Contrastive Predictive Coding for Human Activity Recognition
This work provides a practical method for improving human activity recognition for mobile and ubiquitous computing applications where labeled data is scarce, by effectively leveraging unlabeled sensor data.
This paper addresses human activity recognition (HAR) using body-worn movement sensors, focusing on scenarios with limited labeled data. By introducing the Contrastive Predictive Coding (CPC) framework to HAR, the authors demonstrate significantly improved recognition performance, particularly when only small amounts of labeled training data are available.

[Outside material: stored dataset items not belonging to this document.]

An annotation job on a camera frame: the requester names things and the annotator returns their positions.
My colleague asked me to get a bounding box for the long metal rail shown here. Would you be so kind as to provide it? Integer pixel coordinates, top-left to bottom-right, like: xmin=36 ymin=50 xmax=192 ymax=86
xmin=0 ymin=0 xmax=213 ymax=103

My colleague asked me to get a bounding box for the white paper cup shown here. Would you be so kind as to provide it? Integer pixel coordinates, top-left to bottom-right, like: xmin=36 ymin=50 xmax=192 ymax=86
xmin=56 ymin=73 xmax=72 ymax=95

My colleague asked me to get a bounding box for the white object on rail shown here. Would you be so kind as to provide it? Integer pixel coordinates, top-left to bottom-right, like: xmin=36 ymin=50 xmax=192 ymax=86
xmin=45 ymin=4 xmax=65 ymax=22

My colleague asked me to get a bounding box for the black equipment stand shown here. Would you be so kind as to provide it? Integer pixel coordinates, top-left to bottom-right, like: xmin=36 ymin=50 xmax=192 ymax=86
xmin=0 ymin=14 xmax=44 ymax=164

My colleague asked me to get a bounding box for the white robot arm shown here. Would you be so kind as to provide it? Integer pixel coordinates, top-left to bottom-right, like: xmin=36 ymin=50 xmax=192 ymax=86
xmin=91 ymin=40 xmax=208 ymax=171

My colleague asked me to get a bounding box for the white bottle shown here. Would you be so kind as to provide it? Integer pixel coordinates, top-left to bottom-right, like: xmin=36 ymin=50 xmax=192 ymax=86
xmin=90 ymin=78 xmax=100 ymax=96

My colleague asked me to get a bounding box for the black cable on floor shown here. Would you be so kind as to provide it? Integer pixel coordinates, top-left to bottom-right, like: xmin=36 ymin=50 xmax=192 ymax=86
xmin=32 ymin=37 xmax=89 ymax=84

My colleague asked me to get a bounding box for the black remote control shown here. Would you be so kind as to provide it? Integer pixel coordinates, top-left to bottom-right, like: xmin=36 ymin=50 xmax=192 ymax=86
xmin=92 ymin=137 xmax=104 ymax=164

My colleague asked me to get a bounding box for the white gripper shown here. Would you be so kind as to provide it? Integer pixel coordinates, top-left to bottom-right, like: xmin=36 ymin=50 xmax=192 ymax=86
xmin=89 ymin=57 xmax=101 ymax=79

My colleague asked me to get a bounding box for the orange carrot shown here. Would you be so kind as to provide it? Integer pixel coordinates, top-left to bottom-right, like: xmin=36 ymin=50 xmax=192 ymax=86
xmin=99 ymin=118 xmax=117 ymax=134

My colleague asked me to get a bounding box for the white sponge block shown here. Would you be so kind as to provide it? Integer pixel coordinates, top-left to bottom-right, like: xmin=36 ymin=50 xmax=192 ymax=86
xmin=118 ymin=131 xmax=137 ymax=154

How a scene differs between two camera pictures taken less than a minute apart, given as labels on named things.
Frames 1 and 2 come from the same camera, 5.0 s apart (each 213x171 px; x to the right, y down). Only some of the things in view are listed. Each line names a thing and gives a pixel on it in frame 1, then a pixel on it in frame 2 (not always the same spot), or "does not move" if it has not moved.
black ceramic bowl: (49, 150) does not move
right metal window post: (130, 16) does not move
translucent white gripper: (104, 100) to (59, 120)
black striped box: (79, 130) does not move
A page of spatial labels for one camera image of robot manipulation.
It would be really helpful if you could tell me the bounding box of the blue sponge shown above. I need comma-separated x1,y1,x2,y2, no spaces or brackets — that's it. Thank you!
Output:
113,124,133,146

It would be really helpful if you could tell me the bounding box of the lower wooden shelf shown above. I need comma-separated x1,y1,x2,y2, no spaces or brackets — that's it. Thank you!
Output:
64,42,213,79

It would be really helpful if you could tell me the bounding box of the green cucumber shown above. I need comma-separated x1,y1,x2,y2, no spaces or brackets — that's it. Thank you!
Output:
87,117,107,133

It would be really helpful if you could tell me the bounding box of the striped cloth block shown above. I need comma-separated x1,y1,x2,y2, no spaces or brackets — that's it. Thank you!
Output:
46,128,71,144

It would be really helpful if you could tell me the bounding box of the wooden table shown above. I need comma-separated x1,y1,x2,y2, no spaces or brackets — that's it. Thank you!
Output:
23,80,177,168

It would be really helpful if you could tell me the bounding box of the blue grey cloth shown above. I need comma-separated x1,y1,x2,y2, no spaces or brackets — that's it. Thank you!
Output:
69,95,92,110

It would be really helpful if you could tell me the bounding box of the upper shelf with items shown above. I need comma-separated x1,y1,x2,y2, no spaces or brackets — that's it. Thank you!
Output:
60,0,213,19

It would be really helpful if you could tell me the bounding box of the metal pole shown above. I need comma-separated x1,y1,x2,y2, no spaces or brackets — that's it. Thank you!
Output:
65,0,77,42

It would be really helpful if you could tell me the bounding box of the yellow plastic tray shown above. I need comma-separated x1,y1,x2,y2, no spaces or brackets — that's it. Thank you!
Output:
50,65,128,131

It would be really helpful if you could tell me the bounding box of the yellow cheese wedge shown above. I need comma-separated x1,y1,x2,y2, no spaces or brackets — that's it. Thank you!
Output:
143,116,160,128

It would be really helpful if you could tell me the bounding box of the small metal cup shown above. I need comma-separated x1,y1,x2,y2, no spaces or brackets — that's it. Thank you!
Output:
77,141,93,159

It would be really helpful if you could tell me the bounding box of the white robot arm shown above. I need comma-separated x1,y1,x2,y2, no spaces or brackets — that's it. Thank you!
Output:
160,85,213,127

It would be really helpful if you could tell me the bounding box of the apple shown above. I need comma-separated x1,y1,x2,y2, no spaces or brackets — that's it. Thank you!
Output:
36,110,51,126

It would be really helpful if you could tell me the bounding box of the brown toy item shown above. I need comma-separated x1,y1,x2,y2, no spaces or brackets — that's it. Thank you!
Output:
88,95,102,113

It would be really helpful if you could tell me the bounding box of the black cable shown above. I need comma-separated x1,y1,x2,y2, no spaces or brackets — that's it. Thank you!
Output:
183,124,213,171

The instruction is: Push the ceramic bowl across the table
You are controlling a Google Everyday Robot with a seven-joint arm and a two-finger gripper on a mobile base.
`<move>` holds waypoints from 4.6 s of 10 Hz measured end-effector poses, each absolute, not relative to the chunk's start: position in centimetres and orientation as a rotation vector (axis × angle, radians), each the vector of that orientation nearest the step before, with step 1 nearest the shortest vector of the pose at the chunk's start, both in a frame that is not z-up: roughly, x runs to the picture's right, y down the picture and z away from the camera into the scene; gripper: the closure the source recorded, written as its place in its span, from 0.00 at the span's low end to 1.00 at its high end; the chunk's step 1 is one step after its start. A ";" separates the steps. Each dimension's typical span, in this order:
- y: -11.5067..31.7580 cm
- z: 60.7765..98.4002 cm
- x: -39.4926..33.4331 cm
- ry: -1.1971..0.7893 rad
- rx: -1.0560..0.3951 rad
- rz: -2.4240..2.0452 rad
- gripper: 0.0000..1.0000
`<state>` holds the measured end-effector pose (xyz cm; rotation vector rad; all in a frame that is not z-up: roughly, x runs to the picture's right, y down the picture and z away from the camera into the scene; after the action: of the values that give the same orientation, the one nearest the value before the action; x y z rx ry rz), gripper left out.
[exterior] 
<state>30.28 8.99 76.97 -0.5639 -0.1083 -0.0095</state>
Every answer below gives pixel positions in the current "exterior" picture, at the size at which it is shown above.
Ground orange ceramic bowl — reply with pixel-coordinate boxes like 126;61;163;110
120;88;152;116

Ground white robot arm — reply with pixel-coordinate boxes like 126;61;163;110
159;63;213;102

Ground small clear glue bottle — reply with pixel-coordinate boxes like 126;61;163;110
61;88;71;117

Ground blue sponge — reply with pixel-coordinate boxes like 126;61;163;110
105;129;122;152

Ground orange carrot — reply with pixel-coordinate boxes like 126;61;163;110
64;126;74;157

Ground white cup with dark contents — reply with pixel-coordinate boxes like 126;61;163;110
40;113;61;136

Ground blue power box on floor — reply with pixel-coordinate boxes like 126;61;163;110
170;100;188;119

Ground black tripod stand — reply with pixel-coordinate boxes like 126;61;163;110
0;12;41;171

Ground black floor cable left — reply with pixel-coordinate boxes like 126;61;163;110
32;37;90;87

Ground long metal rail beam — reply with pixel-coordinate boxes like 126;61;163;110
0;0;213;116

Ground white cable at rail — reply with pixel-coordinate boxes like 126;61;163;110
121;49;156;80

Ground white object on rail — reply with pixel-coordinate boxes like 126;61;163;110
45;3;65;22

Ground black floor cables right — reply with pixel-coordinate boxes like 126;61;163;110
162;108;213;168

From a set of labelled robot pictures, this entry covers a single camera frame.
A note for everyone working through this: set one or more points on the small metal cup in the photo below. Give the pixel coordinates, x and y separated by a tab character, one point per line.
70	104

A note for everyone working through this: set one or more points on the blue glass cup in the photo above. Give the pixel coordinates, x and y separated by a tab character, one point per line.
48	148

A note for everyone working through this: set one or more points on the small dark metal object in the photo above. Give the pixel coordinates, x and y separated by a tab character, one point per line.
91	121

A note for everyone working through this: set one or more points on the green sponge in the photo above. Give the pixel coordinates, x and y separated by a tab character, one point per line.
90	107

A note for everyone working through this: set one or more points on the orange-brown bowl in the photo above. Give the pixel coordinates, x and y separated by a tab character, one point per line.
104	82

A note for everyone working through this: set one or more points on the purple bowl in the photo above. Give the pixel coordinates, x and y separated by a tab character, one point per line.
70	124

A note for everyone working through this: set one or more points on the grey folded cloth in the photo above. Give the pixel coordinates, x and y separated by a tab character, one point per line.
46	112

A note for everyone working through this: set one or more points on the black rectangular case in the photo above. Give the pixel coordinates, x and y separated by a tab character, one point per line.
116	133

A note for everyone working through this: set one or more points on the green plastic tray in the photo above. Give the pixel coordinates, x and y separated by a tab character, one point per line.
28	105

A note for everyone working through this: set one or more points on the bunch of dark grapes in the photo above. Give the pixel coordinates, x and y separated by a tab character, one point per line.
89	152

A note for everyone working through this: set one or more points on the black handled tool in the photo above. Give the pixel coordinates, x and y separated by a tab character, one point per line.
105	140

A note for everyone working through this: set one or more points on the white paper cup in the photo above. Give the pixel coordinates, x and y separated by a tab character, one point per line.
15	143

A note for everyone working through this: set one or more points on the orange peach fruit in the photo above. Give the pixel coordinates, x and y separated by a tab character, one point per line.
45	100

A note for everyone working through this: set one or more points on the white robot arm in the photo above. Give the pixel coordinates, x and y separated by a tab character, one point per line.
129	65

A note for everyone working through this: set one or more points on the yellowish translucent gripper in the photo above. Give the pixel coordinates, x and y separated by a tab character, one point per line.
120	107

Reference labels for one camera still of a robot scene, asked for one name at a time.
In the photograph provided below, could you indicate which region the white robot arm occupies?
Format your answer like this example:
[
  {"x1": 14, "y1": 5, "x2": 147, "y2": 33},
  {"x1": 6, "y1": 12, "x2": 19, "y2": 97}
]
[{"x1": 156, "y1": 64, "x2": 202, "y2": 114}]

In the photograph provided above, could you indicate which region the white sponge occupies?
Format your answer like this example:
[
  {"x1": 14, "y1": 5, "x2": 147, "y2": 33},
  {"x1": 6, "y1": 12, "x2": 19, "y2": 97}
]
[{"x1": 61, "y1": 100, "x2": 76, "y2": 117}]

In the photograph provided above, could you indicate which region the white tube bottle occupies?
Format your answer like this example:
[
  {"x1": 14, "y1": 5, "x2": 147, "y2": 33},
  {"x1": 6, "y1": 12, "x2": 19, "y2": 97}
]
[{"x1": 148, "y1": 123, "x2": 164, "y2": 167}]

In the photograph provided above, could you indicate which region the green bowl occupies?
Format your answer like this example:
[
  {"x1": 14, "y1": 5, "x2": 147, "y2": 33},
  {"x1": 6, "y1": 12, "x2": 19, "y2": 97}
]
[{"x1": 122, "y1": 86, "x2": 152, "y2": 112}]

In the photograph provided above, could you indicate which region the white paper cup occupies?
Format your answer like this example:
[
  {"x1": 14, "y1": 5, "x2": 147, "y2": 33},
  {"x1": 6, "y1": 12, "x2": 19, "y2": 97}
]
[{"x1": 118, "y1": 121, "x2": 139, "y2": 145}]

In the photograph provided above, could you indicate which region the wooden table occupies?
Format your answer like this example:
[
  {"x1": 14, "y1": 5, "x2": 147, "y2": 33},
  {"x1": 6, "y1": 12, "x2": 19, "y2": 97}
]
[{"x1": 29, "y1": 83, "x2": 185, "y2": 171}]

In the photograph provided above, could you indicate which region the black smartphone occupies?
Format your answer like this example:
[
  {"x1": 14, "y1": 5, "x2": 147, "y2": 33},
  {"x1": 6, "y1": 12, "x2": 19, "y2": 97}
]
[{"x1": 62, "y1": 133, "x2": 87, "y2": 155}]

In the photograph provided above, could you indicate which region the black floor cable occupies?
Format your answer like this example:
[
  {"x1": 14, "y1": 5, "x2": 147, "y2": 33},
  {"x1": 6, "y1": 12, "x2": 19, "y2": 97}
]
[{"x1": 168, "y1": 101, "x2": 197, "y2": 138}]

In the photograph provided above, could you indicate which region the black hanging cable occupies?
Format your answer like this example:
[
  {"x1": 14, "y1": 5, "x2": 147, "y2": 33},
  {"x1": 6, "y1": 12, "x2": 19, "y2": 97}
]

Feature extraction is crucial for human activity recognition (HAR) using body-worn movement sensors. Recently, learned representations have been used successfully, offering promising alternatives to manually engineered features. Our work focuses on effective use of small amounts of labeled data and the opportunistic exploitation of unlabeled data that are straightforward to collect in mobile and ubiquitous computing scenarios. We hypothesize and demonstrate that explicitly considering the temporality of sensor data at representation level plays an important role for effective HAR in challenging scenarios. We introduce the Contrastive Predictive Coding (CPC) framework to human activity recognition, which captures the long-term temporal structure of sensor data streams. Through a range of experimental evaluations on real-life recognition tasks, we demonstrate its effectiveness for improved HAR. CPC-based pre-training is self-supervised, and the resulting learned representations can be integrated into standard activity chains. It leads to significantly improved recognition performance when only small amounts of labeled training data are available, thereby demonstrating the practical value of our approach.